Flaky Tests Dashboard

Here we break down the Flaky Tests Dashboard, and how to use it to manage flaky tests.

Background

BuildPulse detects flaky tests in 2 different ways:

Git-Based: If we see a passing and failing result for a test case, but the code hasn't changed, we mark it as flaky. The way we determine if the source code has changed is by comparing the git tree SHAs.
Example: the set of test results across commits C1 and C2: [P_c1, F_c1, P_c1, F_c2, P_c2] has 3 disruptions (P_c1F_c1, F_c1P_c1, F_c2P_c2), 5 results, and a 60% disruption frequency.
Statistical Model: We analyze test case failures to determine flakiness. If the failure rate and count of results exceeds a configured threshold (Settings > Repository Settings > Thresholds > Detection Disruption Percentage), the test is marked as statistically flaky.
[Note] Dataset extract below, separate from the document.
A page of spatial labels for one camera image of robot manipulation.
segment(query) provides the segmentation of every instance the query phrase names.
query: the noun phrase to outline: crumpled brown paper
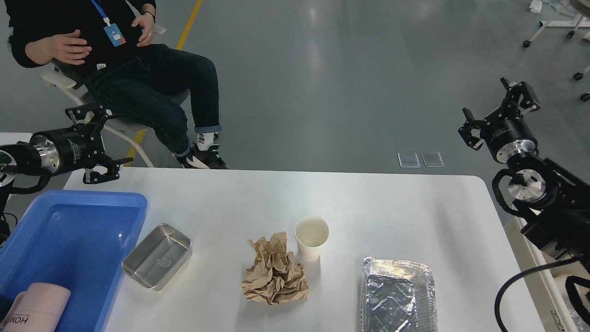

The dashboard gives you a high-level overview of your flaky tests, corresponding metrics, and filters by flaky tests type.

At the top, we show:

Selected repository
Total time consumed by flaky tests (sum of build durations that failed due to flakiness)
Percentage of builds not affected by flakiness failures
Code coverage percentage
Bar chart of builds sent to BuildPulse

Metrics: Charts and metrics for flaky tests, disruptions, and time consumed.
Flaky Tests: List of flaky tests with disruption details.
Builds: List of builds sent to BuildPulse. Because a build can have multiple uploads, we group together uploads by build URL to construct a build.
Tests: List of test cases and suites registered by BuildPulse - sortable by test durations and failure rates.
Code Coverage: Directory view of repository that shows code coverage percentage by file/directory.

Column	Description
Flaky Test	Detected flaky test case. This includes the test name, classname, portion of most recent failure message, tags associated with the test, and quarantine status. Hovering over the quarantine label will show the quarantine date.
Last Seen	Date and links to commit and build URL of the last seen flaky disruption.
Time Consumed	Sum of all builds that failed due to the corresponding flaky test.
Disruptions	Number of flaky failures for the corresponding flaky test. If Git-Based flaky test, then it's the number of disruptions (pass and fail flips), and if Statistical flaky test, then number of failures.
Disruption Frequency	Percentage of times the corresponding flaky test fails due to flakiness. This is the (disruptions/total number of results for test case) * 100
History	Bar graph of the number of disruptions over time for the corresponding flaky test.
Issue	Create or view created issue. See Project Management Integrations.

There are different ways to filter and sort flaky tests on the dashboard:

Detection: Detection method used to identify flaky tests.

Code: Flaky tests detected by comparing git tree SHAs.
Statistical: Flaky tests detected by analyzing test case failures. If failure rate exceeds a configured threshold, the test is marked as statistically flaky.
Non-Flaky: Tests that are not flaky, but have been manually quarantined.
Groups: Groups of flaky test cases that fail together.

Date Range: Filter flaky tests by disruptions seen within a specific date range. Default is past 14 days.

Sort By: Order tests by Most Disruptive, Most Recent, or Quarantined.

Most Disruptive: Order tests by the number of flaky failures.
Most Recent: Order tests by last seen flaky failure.
Quarantined: Order tests by quarantine status. Manually quarantined tests are listed first, followed by automatically quarantined tests, and lastly, non-quarantined tests.

Apply: Select tests to apply manual quarantining, or un-quarantining.